Futura painted backdrops live on-stage for British punk rock band The Clash's 1981 European tour. In 1985, he was on the first meeting of the graffiti and urban art movement in Bondy (France), on the VLP's initiative, with Speedy Graphito, Miss Tic, SP 38, Epsylon Point, Blek le Rat, Jef Aérosol, Nuklé-Art, Kim Prisu, Banlieue-Banlieue. More recently, he is a successful graphic designer and gallery artist.

One of the most distinctive features of Futura's work is his abstract approach to graffiti. While the primary focus, during the 1980s, of the majority of graffiti artists was lettering, Futura pioneered abstract street art, which has since become more popular.  Conversely, his aerosol strokes are regarded as different from those of his peers, as they are as thin as the fine lines usually associated with the use of an airbrush.

While he is primarily known as a graffiti artist, much of his work is as an illustrator and graphic designer of album covers, first becoming involved with The Clash; producing a sleeve for their "This Is Radio Clash" 7" single and handwriting the sleeve notes and lyrics sheet for their album Combat Rock (1982). He also toured extensively with The Clash during the Combat Rock tours, "performing" with them on stage by spray painting backdrops whilst the band performed. His rap appeared on the Clash song "Overpowered by Funk."

Years later James Lavelle resurrected Futura's career by getting him, alongside Ben Drury, to produce the artwork for several releases on Mo' Wax records; this also led to Futura producing the imagery which has largely defined Lavelle's Unkle project.

During the 1990s he was involved with clothing companies such as GFS, Subware and Project Dragon. More recently much of Futura's artwork has evolved into the production of collectible toys, sneakers; and a diverse range of creative media, working with Recon, Nike, Medicom Toy, Undercover, Supreme, Levi's and A Bathing Ape.

Futura also designs his own clothing under the label Futura Laboratories with a store located in Fukuoka, Japan.

Futura was interviewed and featured in the 2005 sneaker documentary Just For Kicks.

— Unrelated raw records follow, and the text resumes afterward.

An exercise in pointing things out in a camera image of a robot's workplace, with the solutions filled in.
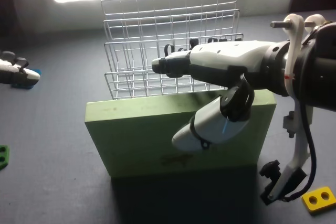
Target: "yellow block with holes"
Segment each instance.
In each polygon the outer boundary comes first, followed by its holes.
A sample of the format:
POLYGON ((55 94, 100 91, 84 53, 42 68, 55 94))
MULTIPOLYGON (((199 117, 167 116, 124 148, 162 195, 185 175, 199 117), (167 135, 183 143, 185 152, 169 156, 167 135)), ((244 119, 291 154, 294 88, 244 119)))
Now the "yellow block with holes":
POLYGON ((327 186, 305 193, 302 200, 311 214, 336 206, 336 198, 327 186))

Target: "green block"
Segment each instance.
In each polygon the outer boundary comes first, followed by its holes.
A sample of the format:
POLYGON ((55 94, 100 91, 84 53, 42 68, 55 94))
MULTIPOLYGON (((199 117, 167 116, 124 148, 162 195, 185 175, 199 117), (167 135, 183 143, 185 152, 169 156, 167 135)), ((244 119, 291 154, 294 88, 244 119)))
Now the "green block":
POLYGON ((0 145, 0 170, 5 168, 9 162, 9 147, 7 145, 0 145))
POLYGON ((198 109, 226 92, 89 102, 85 124, 111 177, 256 164, 276 106, 267 90, 255 91, 249 123, 227 143, 192 153, 179 151, 171 143, 198 109))

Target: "gray table surface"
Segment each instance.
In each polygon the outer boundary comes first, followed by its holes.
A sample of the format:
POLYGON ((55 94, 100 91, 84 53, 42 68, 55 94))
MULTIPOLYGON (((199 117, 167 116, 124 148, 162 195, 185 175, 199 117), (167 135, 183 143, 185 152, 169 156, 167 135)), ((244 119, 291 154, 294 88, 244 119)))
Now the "gray table surface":
MULTIPOLYGON (((336 20, 336 11, 319 13, 336 20)), ((239 31, 245 40, 282 41, 285 33, 269 23, 284 17, 242 18, 239 31)), ((9 166, 0 171, 1 224, 335 223, 336 211, 311 217, 300 199, 268 207, 259 199, 268 182, 257 170, 275 159, 283 168, 293 152, 294 140, 282 128, 293 101, 280 96, 258 167, 111 181, 84 125, 86 103, 110 99, 105 41, 103 31, 78 31, 42 35, 16 49, 42 75, 31 90, 0 86, 0 144, 11 148, 9 166)), ((312 189, 336 193, 335 122, 336 113, 314 110, 312 189)))

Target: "metal wire rack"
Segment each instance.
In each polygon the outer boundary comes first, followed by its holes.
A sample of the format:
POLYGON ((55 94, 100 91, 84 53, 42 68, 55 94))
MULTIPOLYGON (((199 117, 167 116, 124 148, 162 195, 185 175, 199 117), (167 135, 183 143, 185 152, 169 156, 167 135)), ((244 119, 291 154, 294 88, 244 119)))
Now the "metal wire rack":
POLYGON ((238 33, 237 0, 102 0, 110 72, 105 79, 112 99, 224 89, 152 71, 164 46, 189 49, 189 40, 243 39, 238 33))

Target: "green block with holes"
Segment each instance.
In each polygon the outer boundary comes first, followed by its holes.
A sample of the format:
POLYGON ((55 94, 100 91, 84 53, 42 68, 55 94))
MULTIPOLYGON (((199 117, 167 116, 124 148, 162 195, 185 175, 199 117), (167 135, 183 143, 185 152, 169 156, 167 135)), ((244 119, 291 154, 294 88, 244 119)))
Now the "green block with holes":
POLYGON ((9 161, 9 147, 7 145, 0 145, 0 170, 8 165, 9 161))
POLYGON ((132 177, 255 165, 273 116, 271 92, 255 91, 246 127, 230 141, 186 153, 172 136, 226 90, 89 102, 85 125, 111 177, 132 177))

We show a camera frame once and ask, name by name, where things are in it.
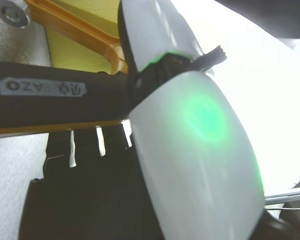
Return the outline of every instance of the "yellow panel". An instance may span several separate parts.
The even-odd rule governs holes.
[[[103,31],[118,36],[119,0],[54,0]],[[100,54],[47,28],[52,65],[56,68],[86,72],[111,72],[110,63]]]

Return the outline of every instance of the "white plastic casing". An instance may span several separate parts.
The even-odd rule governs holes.
[[[258,164],[239,119],[207,75],[184,72],[129,115],[166,240],[247,240],[263,210]]]
[[[122,0],[122,10],[139,72],[166,53],[190,59],[203,55],[194,33],[170,0]]]

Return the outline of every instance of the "bright white surface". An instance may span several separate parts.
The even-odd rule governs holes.
[[[265,191],[300,180],[300,55],[213,0],[172,0],[206,53],[228,59],[213,68],[254,148]]]
[[[139,72],[166,53],[194,59],[202,55],[194,34],[169,0],[124,0],[122,9]]]
[[[210,93],[226,113],[224,132],[236,130],[231,137],[203,140],[202,129],[189,126],[194,113],[185,111],[186,103]],[[264,209],[263,188],[247,135],[216,84],[201,72],[184,72],[143,100],[129,118],[165,239],[248,239]]]

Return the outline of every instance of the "orange handle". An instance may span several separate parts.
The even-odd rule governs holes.
[[[75,42],[104,56],[111,64],[111,73],[128,70],[120,39],[109,35],[51,0],[25,0],[32,19]]]

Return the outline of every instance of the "round metal knob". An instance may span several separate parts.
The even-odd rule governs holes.
[[[31,20],[31,12],[23,0],[0,0],[0,18],[7,24],[25,28]]]

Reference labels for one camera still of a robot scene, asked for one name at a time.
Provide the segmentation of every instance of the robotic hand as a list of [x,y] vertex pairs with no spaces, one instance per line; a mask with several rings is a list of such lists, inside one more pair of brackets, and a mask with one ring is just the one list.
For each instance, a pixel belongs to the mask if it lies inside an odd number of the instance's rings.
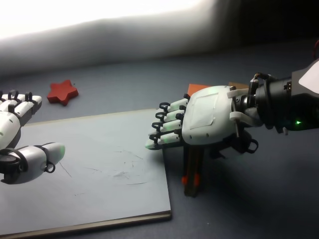
[[[291,78],[257,73],[248,89],[214,86],[191,97],[185,94],[182,100],[161,103],[155,117],[146,142],[148,149],[209,148],[212,158],[254,153],[258,142],[246,127],[265,125],[285,134],[319,128],[319,60]],[[185,153],[184,162],[191,155]]]
[[20,184],[39,177],[43,172],[52,173],[63,158],[65,147],[61,143],[25,146],[14,149],[24,126],[41,107],[42,98],[12,90],[0,92],[0,173],[7,184]]

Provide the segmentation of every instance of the pencil mark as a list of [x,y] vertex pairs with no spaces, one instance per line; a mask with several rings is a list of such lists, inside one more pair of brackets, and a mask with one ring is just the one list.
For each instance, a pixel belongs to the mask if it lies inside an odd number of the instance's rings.
[[62,166],[62,168],[65,170],[65,172],[67,172],[67,174],[69,174],[68,171],[66,171],[66,169],[63,167],[63,165],[61,164],[61,162],[59,162],[59,164]]
[[131,183],[131,184],[127,184],[127,185],[136,185],[136,184],[144,184],[144,183]]
[[95,171],[100,171],[100,172],[102,172],[101,170],[94,169],[94,168],[87,168],[87,169],[92,169],[92,170],[95,170]]
[[125,152],[127,152],[127,153],[130,153],[130,154],[134,155],[134,156],[137,157],[137,158],[142,159],[141,157],[138,157],[136,154],[134,154],[134,153],[132,153],[132,152],[130,152],[130,151],[127,151],[127,150],[125,150],[125,149],[123,149],[123,151],[125,151]]

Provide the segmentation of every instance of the bright light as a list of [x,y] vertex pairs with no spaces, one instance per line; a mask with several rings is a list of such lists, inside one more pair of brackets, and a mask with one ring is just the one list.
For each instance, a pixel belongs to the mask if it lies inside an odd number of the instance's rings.
[[0,38],[104,18],[159,14],[191,8],[201,0],[5,0]]

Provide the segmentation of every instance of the red star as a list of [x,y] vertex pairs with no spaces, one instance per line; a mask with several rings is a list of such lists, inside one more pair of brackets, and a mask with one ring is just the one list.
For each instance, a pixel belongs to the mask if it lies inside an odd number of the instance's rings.
[[60,84],[52,83],[50,88],[51,91],[47,96],[50,103],[61,103],[66,106],[71,98],[79,95],[78,90],[72,86],[70,80]]

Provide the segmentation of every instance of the whiteboard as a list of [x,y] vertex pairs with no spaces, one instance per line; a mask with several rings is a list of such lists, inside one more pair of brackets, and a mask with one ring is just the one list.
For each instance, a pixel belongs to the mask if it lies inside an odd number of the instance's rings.
[[161,150],[144,148],[155,110],[41,122],[21,129],[17,147],[61,142],[52,174],[0,183],[0,234],[170,211]]

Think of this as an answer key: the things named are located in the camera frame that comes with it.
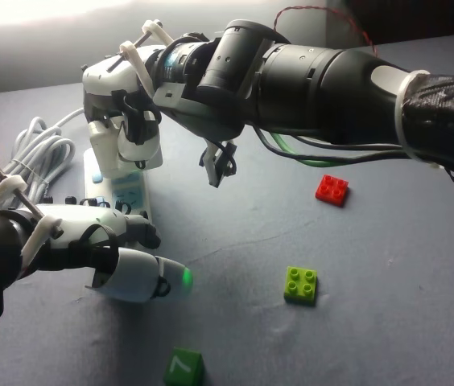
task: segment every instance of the lego stud
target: lego stud
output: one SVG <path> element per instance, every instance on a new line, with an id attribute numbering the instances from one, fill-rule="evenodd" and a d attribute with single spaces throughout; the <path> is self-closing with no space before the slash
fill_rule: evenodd
<path id="1" fill-rule="evenodd" d="M 290 269 L 290 276 L 297 280 L 299 278 L 299 270 L 297 268 Z"/>
<path id="2" fill-rule="evenodd" d="M 297 285 L 295 284 L 294 281 L 290 281 L 288 283 L 288 289 L 290 292 L 297 292 Z"/>
<path id="3" fill-rule="evenodd" d="M 313 281 L 313 271 L 306 271 L 306 280 Z"/>
<path id="4" fill-rule="evenodd" d="M 304 294 L 307 296 L 311 296 L 313 294 L 313 287 L 309 284 L 304 284 L 303 290 Z"/>

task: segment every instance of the green lego block
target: green lego block
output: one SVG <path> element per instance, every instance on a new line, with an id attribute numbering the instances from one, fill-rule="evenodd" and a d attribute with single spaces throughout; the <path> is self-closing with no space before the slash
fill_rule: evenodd
<path id="1" fill-rule="evenodd" d="M 199 352 L 173 347 L 164 373 L 167 386 L 199 386 L 204 375 L 204 362 Z"/>
<path id="2" fill-rule="evenodd" d="M 315 302 L 316 271 L 298 267 L 288 267 L 284 298 L 288 302 L 313 305 Z"/>

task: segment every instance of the red lego block
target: red lego block
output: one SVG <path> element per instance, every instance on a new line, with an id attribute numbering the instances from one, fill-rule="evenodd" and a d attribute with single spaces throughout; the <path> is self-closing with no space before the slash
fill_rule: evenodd
<path id="1" fill-rule="evenodd" d="M 326 203 L 332 203 L 338 207 L 343 206 L 345 196 L 349 190 L 349 183 L 343 179 L 335 179 L 330 175 L 324 175 L 322 182 L 316 189 L 315 197 Z"/>

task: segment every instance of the gray tabletop surface
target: gray tabletop surface
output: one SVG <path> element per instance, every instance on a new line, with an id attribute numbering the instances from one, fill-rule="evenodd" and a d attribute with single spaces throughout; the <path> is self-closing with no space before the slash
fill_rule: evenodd
<path id="1" fill-rule="evenodd" d="M 406 68 L 454 73 L 454 37 L 381 47 Z M 0 165 L 35 116 L 81 106 L 79 84 L 0 94 Z M 51 192 L 84 195 L 86 123 L 64 127 L 72 167 Z M 204 356 L 204 384 L 454 385 L 454 185 L 415 161 L 329 170 L 266 151 L 247 128 L 220 189 L 204 141 L 161 125 L 148 173 L 157 253 L 194 273 L 183 302 L 125 304 L 85 289 L 90 269 L 36 273 L 5 292 L 0 386 L 161 385 L 174 346 Z M 344 208 L 314 197 L 324 172 L 349 181 Z M 288 265 L 316 269 L 316 307 L 288 305 Z"/>

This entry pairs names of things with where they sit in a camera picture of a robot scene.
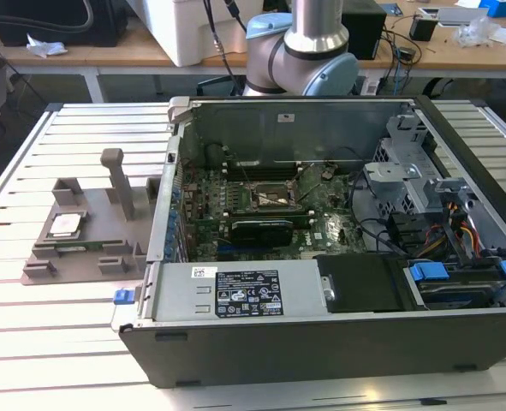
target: white sticker
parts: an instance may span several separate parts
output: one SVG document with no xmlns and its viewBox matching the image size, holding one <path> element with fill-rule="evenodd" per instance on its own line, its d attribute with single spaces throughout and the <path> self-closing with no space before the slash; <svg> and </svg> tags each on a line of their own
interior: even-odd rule
<svg viewBox="0 0 506 411">
<path fill-rule="evenodd" d="M 294 114 L 280 114 L 277 116 L 277 122 L 295 122 Z"/>
<path fill-rule="evenodd" d="M 192 278 L 214 278 L 217 271 L 217 267 L 192 267 Z"/>
</svg>

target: red wire
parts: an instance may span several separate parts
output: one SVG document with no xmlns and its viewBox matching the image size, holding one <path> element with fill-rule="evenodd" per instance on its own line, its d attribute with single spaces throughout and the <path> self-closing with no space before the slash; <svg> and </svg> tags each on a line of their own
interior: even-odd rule
<svg viewBox="0 0 506 411">
<path fill-rule="evenodd" d="M 431 228 L 430 228 L 430 229 L 428 230 L 428 232 L 426 233 L 426 242 L 424 243 L 424 245 L 425 245 L 425 244 L 427 244 L 427 243 L 429 242 L 429 240 L 430 240 L 430 233 L 431 233 L 434 229 L 440 229 L 440 228 L 441 228 L 441 226 L 440 226 L 440 225 L 436 225 L 436 224 L 431 226 Z"/>
</svg>

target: label with certification marks
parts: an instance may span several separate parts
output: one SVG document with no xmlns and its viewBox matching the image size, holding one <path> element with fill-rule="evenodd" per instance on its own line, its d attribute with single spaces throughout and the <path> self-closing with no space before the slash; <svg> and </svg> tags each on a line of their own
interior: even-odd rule
<svg viewBox="0 0 506 411">
<path fill-rule="evenodd" d="M 217 272 L 215 314 L 221 319 L 283 315 L 279 272 Z"/>
</svg>

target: power cable
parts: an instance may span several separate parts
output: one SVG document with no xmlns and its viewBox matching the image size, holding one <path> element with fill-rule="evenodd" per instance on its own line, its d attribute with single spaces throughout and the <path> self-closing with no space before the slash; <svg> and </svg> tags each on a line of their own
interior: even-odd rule
<svg viewBox="0 0 506 411">
<path fill-rule="evenodd" d="M 42 30 L 61 33 L 83 33 L 89 30 L 94 22 L 92 7 L 89 0 L 82 0 L 87 12 L 87 20 L 79 26 L 63 26 L 60 24 L 49 23 L 47 21 L 37 21 L 23 17 L 14 17 L 10 15 L 0 15 L 0 24 L 12 24 L 16 26 L 33 27 Z"/>
<path fill-rule="evenodd" d="M 237 92 L 241 95 L 243 94 L 243 89 L 241 88 L 241 84 L 239 84 L 239 81 L 237 81 L 237 79 L 235 78 L 234 73 L 232 72 L 232 69 L 228 64 L 228 60 L 226 59 L 226 52 L 224 51 L 224 45 L 222 44 L 222 41 L 218 37 L 217 29 L 215 27 L 215 21 L 212 16 L 211 0 L 203 0 L 203 6 L 205 7 L 207 20 L 209 21 L 209 28 L 211 29 L 212 37 L 215 42 L 215 47 L 217 48 L 218 54 L 222 58 L 222 62 L 224 64 L 224 67 L 226 68 L 226 71 L 228 71 L 229 78 L 234 83 Z"/>
</svg>

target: table leg
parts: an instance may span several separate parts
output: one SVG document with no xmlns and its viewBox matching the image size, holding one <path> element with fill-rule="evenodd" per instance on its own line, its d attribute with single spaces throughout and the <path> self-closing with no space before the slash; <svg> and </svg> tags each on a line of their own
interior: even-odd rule
<svg viewBox="0 0 506 411">
<path fill-rule="evenodd" d="M 98 70 L 94 67 L 86 68 L 82 75 L 85 77 L 87 88 L 89 89 L 89 94 L 91 95 L 91 101 L 95 104 L 105 103 L 106 98 L 104 95 L 104 90 L 98 81 Z"/>
<path fill-rule="evenodd" d="M 376 96 L 378 84 L 380 84 L 382 76 L 383 73 L 379 70 L 367 70 L 365 72 L 365 81 L 361 88 L 361 96 Z"/>
<path fill-rule="evenodd" d="M 164 88 L 161 85 L 161 75 L 153 74 L 153 85 L 156 88 L 156 94 L 160 95 L 164 93 Z"/>
</svg>

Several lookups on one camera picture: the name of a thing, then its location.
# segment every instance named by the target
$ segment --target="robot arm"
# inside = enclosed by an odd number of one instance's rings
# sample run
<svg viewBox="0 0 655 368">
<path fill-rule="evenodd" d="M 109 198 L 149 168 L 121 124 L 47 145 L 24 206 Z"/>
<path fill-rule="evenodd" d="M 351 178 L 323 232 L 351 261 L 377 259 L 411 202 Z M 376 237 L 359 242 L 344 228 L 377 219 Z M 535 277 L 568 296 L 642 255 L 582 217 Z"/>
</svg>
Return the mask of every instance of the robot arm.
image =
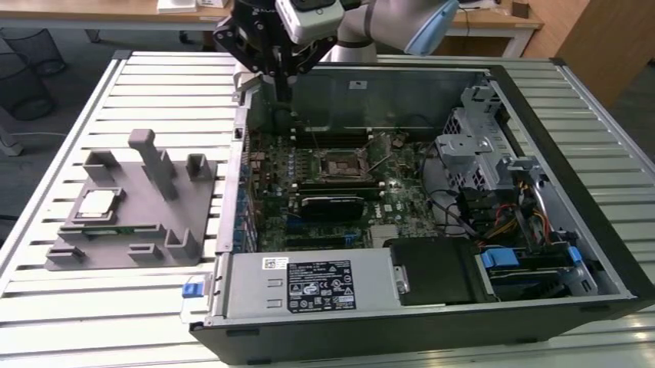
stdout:
<svg viewBox="0 0 655 368">
<path fill-rule="evenodd" d="M 236 0 L 213 38 L 275 85 L 277 102 L 289 103 L 289 85 L 336 45 L 337 31 L 339 37 L 428 54 L 445 35 L 457 5 L 457 0 Z"/>
</svg>

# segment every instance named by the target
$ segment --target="blue latch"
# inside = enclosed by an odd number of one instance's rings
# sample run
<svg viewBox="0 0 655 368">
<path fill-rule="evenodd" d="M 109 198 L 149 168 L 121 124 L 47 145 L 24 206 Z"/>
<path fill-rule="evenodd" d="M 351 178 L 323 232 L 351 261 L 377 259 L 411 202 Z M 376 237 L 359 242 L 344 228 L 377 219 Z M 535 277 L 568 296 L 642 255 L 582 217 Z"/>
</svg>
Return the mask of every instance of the blue latch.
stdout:
<svg viewBox="0 0 655 368">
<path fill-rule="evenodd" d="M 492 248 L 481 253 L 484 268 L 511 267 L 519 265 L 519 260 L 510 248 Z"/>
<path fill-rule="evenodd" d="M 568 251 L 574 263 L 583 262 L 583 255 L 580 255 L 580 251 L 578 250 L 578 247 L 568 247 Z"/>
<path fill-rule="evenodd" d="M 188 299 L 192 297 L 203 297 L 204 292 L 203 292 L 203 282 L 187 282 L 183 286 L 183 298 Z"/>
</svg>

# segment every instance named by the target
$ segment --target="warning label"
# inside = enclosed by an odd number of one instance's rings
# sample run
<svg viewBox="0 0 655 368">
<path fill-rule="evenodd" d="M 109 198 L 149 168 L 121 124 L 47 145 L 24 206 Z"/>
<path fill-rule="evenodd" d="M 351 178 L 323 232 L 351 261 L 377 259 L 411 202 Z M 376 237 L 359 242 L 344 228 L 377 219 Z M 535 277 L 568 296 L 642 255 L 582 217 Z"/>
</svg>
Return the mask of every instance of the warning label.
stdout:
<svg viewBox="0 0 655 368">
<path fill-rule="evenodd" d="M 287 264 L 291 313 L 356 309 L 349 261 Z"/>
</svg>

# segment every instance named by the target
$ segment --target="wire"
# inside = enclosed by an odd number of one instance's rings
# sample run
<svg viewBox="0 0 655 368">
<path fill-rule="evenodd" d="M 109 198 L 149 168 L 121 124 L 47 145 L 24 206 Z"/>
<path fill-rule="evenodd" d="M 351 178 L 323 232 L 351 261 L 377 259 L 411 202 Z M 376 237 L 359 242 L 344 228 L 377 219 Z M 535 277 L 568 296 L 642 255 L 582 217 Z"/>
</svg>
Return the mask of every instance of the wire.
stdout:
<svg viewBox="0 0 655 368">
<path fill-rule="evenodd" d="M 471 21 L 468 20 L 468 9 L 475 9 L 475 8 L 463 8 L 461 5 L 459 6 L 459 9 L 464 12 L 464 17 L 467 19 L 467 35 L 464 37 L 464 42 L 461 44 L 461 53 L 465 54 L 467 51 L 467 42 L 468 42 L 468 36 L 471 35 Z"/>
<path fill-rule="evenodd" d="M 432 197 L 432 194 L 433 194 L 433 193 L 439 193 L 439 192 L 443 192 L 443 193 L 445 193 L 447 195 L 453 196 L 453 197 L 456 197 L 456 196 L 459 195 L 459 193 L 457 193 L 455 190 L 452 190 L 452 189 L 435 189 L 432 192 L 429 192 L 429 193 L 428 193 L 428 197 Z"/>
<path fill-rule="evenodd" d="M 427 150 L 425 150 L 425 156 L 423 158 L 423 163 L 420 165 L 420 188 L 423 189 L 423 193 L 425 194 L 425 197 L 431 201 L 431 203 L 445 213 L 448 214 L 459 223 L 459 226 L 464 229 L 464 231 L 475 238 L 480 237 L 480 234 L 472 229 L 472 227 L 467 224 L 467 222 L 447 208 L 443 206 L 441 203 L 433 200 L 432 195 L 429 194 L 428 190 L 425 189 L 425 182 L 424 182 L 424 167 L 425 167 L 425 161 L 428 160 L 428 153 L 432 148 L 436 148 L 436 143 L 432 141 Z"/>
<path fill-rule="evenodd" d="M 551 224 L 548 221 L 548 217 L 539 211 L 532 212 L 535 216 L 538 216 L 542 219 L 542 225 L 543 225 L 543 238 L 546 240 L 546 244 L 551 244 L 551 236 L 550 236 L 550 231 L 548 229 L 551 228 Z"/>
<path fill-rule="evenodd" d="M 380 161 L 377 161 L 377 163 L 371 166 L 367 170 L 367 173 L 369 173 L 387 159 L 389 159 L 391 155 L 387 155 Z"/>
<path fill-rule="evenodd" d="M 12 133 L 12 136 L 68 136 L 67 133 L 33 132 L 33 133 Z"/>
<path fill-rule="evenodd" d="M 0 220 L 4 220 L 4 221 L 19 221 L 19 216 L 0 215 Z"/>
<path fill-rule="evenodd" d="M 448 209 L 448 210 L 449 210 L 449 209 L 451 209 L 451 207 L 452 207 L 453 205 L 457 205 L 457 203 L 451 203 L 451 204 L 449 204 L 449 205 L 445 207 L 445 209 Z M 443 232 L 444 232 L 444 234 L 445 234 L 447 236 L 461 236 L 461 235 L 467 235 L 467 232 L 457 232 L 457 233 L 455 233 L 455 234 L 452 234 L 452 233 L 449 233 L 449 232 L 448 232 L 448 226 L 459 226 L 459 225 L 455 225 L 455 224 L 449 224 L 449 223 L 448 223 L 448 212 L 445 213 L 445 221 L 444 221 L 444 223 L 445 223 L 445 224 L 443 224 Z"/>
<path fill-rule="evenodd" d="M 515 205 L 502 205 L 499 207 L 499 209 L 496 209 L 496 211 L 495 211 L 495 224 L 493 224 L 493 226 L 498 226 L 499 223 L 500 223 L 500 215 L 502 215 L 500 212 L 503 211 L 503 209 L 507 209 L 507 208 L 514 207 L 514 206 Z"/>
</svg>

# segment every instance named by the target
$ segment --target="floor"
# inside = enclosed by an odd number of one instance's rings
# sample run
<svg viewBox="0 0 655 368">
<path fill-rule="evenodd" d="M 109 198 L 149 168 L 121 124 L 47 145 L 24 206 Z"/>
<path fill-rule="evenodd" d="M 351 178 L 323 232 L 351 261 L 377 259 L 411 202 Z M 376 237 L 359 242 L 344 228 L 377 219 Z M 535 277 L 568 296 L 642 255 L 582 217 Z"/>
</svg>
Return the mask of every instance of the floor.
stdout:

His 2012 exhibition Future-Shock was curated by Nemo Librizzi and shown by Andy Valmorbida in New York City. Past galleries who have organized one man exhibitions include Fun Gallery, Tony Shafrazi Gallery, Philippe Briet Gallery, Galerie du Jour Agnès B., and Galerie Jérôme de Noirmont. Museum exhibitions include New York / New Wave at PS1 (1981), Coming from the Subway at Groninger Museum (1992), Beautiful Losers (2004) and Art in the Streets at Museum of Contemporary Art, Los Angeles (2011).

In 2012, Futura designed the special edition Hennessy V.S. bottle.

In 2017, Futura designed a collection of T-shirts with Uniqlo.

In 2019, Futura designed a pointman bobblehead, a baseball jersey, and a baseball cap with the New York Mets.

In late 2019, Futura collaborated with Funko to design decals for a Star wars line sold exclusively at Target. Two designs were falsely claimed to be his but were in fact designed in-house by Funko [Red and Black Boba Fetts, both the 4 and 10 inch variants].

In 2020, Futura designed in collaboration with BMW a bespoke series of vehicles that were shown at Frieze LA 2020 in Los Angeles, US.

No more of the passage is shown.